We use the dmoz.org site as a small grab to catch a show of skill.


First you have to answer a question.

Q: Put the Web site into a reptile, a total of several steps.

The answer is simple, step four: New Project (Project): Create a new reptile project clear goal (items): Define the target you want to crawl (Spider): Make crawler start crawl Web page storage content (Pipeline): Design Pipeline Store crawl content


OK, now that the basic process is OK, you can do it step-by-step.


1. New Item (Project)

Hold down the SHIFT key in the empty directory and select "Open Command Window Here" and enter the command:

[plain] view plain copy scrapy startproject tutorial
Where tutorial is the project name.

You can see that a tutorial folder will be created with the following directory structure:

[plain] view plain copy tutorial/scrapy.cfg tutorial/__init__.py items.py pipelines.py settings.py spiders/__init__.py ...


Here's a brief introduction to the role of each file: Scrapy.cfg: Project configuration file
tutorial/: The Python module for the project, which will refer to code from here tutorial/items.py: Project's Items file tutorial/pipelines.py: Pipelines file for the project tutorial/ settings.py: Project Settings file tutorial/spiders/: directory where reptiles are stored


2. Clear Objectives (Item)

In Scrapy, items are containers that are used to load crawled content, somewhat like DiC in Python, a dictionary, but provide some additional protection-reduction errors.

In general, the item can be created with the Scrapy.item.Item class, and the Scrapy.item.Field object is used to define the attribute (which can be understood to resemble an ORM mapping relationship).

Next, we start to build the item model.

First of all, we want to have the following: Name link (URL) description (description)


Modify the items.py file in the Tutorial directory and add our own class after the original class.

Because we want to capture the content of the dmoz.org website, we can name it dmozitem:

[python]   View plain  copy   # define here the models  for your scraped items   #   # see documentation in:    # http://doc.scrapy.org/en/latest/topics/items.html      From scrapy.item  import Item, Field      Class tutorialitem (Item):        # define the fields for your item here like:        # name = field ()        pass       Class dmozitem (Item):       title = field ()        link = field ()        desc =  field ()   

Related Article

Contact Us

The content source of this page is from Internet, which doesn't represent Alibaba Cloud's opinion; products and services mentioned on that page don't have any relationship with Alibaba Cloud. If the content of the page makes you feel confusing, please write us an email, we will handle the problem within 5 days after receiving your email.
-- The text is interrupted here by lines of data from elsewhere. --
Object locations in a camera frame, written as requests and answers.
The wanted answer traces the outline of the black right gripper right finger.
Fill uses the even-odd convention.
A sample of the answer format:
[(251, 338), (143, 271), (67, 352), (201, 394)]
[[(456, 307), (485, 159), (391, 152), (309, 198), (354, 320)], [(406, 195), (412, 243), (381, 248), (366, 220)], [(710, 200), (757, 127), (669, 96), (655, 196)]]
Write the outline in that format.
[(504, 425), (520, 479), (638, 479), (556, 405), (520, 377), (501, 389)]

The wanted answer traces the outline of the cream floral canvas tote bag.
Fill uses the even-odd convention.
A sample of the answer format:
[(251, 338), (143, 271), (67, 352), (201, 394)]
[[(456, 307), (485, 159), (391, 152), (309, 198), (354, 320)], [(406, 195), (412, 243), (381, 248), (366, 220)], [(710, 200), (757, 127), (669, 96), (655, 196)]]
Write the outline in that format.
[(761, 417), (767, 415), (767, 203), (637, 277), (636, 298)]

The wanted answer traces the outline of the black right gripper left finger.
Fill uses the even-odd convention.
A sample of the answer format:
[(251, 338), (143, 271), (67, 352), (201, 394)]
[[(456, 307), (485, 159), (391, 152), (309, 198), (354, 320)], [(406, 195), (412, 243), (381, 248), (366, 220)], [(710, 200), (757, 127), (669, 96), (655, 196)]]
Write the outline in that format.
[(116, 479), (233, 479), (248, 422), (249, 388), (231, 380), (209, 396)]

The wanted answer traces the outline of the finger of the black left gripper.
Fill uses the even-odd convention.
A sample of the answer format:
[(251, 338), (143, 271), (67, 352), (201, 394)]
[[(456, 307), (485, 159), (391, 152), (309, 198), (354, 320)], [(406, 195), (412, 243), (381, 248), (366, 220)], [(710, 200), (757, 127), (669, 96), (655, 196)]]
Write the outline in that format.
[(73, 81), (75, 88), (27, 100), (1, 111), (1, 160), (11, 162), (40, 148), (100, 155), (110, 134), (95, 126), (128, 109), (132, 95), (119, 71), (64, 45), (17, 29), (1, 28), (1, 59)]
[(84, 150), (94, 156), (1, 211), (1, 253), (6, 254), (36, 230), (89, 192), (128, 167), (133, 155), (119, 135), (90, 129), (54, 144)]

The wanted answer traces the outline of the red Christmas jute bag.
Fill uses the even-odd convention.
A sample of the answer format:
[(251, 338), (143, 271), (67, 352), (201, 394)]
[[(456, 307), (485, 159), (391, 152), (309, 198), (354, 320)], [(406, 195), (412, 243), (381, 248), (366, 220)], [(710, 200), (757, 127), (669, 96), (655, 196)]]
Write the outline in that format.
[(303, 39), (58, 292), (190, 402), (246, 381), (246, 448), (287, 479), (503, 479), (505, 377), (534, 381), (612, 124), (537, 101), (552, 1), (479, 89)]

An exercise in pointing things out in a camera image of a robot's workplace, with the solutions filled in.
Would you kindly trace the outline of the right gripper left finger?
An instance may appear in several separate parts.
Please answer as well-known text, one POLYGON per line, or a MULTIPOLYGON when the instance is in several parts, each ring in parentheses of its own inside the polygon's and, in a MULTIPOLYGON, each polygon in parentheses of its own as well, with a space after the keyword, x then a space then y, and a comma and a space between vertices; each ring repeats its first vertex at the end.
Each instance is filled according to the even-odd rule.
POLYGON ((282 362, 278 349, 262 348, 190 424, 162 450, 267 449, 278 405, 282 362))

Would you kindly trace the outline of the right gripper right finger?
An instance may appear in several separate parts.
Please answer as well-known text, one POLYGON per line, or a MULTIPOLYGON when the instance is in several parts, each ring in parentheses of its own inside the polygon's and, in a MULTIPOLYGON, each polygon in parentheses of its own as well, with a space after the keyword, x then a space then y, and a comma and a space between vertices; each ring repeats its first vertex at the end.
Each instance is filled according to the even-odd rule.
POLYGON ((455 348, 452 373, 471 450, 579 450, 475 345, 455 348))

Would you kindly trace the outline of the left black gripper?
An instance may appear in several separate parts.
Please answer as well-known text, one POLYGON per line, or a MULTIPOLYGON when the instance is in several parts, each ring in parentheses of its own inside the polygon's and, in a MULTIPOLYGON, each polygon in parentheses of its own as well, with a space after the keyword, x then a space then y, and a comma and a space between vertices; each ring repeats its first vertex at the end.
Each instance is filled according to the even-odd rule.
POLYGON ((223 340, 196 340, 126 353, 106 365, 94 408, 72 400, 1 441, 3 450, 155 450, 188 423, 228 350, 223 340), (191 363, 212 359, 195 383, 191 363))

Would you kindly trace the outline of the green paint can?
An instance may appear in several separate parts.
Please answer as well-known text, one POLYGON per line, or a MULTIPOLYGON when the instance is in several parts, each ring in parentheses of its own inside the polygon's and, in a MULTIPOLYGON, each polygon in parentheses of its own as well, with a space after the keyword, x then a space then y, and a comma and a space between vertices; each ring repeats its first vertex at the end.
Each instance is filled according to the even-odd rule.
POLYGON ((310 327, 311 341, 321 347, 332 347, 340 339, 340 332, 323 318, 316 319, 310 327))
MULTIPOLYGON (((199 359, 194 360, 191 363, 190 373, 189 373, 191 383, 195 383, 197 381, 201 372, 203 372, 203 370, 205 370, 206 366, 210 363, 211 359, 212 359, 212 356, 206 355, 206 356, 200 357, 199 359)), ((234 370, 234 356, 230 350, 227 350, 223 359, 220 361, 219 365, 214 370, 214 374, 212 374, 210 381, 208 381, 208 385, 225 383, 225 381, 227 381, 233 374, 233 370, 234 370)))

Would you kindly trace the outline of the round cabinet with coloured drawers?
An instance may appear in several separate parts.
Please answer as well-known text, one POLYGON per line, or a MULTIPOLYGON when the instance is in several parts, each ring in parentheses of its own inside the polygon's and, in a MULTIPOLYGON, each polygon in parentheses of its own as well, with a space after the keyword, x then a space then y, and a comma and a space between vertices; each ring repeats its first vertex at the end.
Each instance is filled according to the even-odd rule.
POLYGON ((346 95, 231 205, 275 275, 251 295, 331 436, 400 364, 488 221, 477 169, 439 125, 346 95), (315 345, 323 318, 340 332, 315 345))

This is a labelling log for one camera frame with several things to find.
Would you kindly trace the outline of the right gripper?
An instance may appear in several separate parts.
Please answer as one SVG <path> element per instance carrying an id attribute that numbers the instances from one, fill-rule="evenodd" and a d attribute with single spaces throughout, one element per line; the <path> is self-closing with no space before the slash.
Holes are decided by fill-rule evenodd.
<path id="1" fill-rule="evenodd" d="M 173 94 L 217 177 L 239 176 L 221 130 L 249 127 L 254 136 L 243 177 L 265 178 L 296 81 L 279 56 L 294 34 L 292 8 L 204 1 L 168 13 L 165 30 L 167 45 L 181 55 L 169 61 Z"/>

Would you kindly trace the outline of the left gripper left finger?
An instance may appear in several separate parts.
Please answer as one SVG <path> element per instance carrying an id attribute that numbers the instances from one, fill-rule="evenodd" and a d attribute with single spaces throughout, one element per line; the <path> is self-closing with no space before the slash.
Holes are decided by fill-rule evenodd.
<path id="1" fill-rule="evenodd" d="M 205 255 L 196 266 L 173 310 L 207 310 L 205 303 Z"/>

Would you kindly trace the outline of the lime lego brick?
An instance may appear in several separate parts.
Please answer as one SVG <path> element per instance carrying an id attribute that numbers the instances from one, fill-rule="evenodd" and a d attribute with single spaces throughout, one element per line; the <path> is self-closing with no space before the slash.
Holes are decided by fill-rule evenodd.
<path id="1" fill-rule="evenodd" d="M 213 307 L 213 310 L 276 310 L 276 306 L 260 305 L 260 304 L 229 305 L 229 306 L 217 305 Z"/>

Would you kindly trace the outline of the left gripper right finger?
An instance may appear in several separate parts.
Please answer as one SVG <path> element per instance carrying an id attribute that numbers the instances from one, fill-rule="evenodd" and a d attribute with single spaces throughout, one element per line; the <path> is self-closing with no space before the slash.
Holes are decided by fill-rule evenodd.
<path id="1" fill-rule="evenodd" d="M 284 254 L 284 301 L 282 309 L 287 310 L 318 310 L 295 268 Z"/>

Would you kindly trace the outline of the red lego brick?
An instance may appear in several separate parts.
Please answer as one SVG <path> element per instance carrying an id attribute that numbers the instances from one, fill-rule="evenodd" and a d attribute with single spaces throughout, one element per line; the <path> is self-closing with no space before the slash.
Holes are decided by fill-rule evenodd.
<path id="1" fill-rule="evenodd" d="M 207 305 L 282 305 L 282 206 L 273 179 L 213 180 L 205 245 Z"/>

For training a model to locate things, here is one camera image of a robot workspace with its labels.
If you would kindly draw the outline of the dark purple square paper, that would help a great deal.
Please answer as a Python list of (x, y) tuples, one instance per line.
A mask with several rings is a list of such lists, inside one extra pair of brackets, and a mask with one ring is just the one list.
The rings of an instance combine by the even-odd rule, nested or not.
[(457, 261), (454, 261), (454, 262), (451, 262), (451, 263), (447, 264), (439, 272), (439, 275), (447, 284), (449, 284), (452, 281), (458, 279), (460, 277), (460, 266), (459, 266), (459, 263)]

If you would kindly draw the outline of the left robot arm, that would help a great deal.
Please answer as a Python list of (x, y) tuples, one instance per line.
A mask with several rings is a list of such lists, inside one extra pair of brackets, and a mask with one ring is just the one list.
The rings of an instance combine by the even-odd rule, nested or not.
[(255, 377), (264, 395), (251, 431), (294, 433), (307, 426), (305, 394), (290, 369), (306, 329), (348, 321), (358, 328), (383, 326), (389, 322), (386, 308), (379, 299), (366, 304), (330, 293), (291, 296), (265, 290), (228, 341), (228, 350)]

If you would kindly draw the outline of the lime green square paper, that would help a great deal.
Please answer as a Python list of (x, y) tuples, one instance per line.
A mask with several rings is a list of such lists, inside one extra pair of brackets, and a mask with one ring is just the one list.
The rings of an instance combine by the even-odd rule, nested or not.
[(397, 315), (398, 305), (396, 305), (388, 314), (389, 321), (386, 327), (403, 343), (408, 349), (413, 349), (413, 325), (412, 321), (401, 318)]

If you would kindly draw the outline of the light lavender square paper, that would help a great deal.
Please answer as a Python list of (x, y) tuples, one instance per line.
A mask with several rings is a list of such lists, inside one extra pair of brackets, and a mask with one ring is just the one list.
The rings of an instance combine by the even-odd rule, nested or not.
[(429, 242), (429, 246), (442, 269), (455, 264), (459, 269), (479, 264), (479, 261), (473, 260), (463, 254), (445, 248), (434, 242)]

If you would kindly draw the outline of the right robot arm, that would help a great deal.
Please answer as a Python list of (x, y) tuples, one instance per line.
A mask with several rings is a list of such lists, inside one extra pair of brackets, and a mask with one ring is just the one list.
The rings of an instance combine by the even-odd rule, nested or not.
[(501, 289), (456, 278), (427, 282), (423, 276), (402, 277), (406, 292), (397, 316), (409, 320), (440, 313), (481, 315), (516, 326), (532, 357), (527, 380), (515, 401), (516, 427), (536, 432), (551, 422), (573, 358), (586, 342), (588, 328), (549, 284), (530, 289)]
If you find any instances of plagiarism from the community, please send an email to: info-contact@alibabacloud.com and provide relevant evidence. A staff member will contact you within 5 working days.

A Free Trial That Lets You Build Big!

Start building with 50+ products and up to 12 months usage for Elastic Compute Service

  • Sales Support

    1 on 1 presale consultation

  • After-Sales Support

    24/7 Technical Support 6 Free Tickets per Quarter Faster Response

  • Alibaba Cloud offers highly flexible support services tailored to meet your exact needs.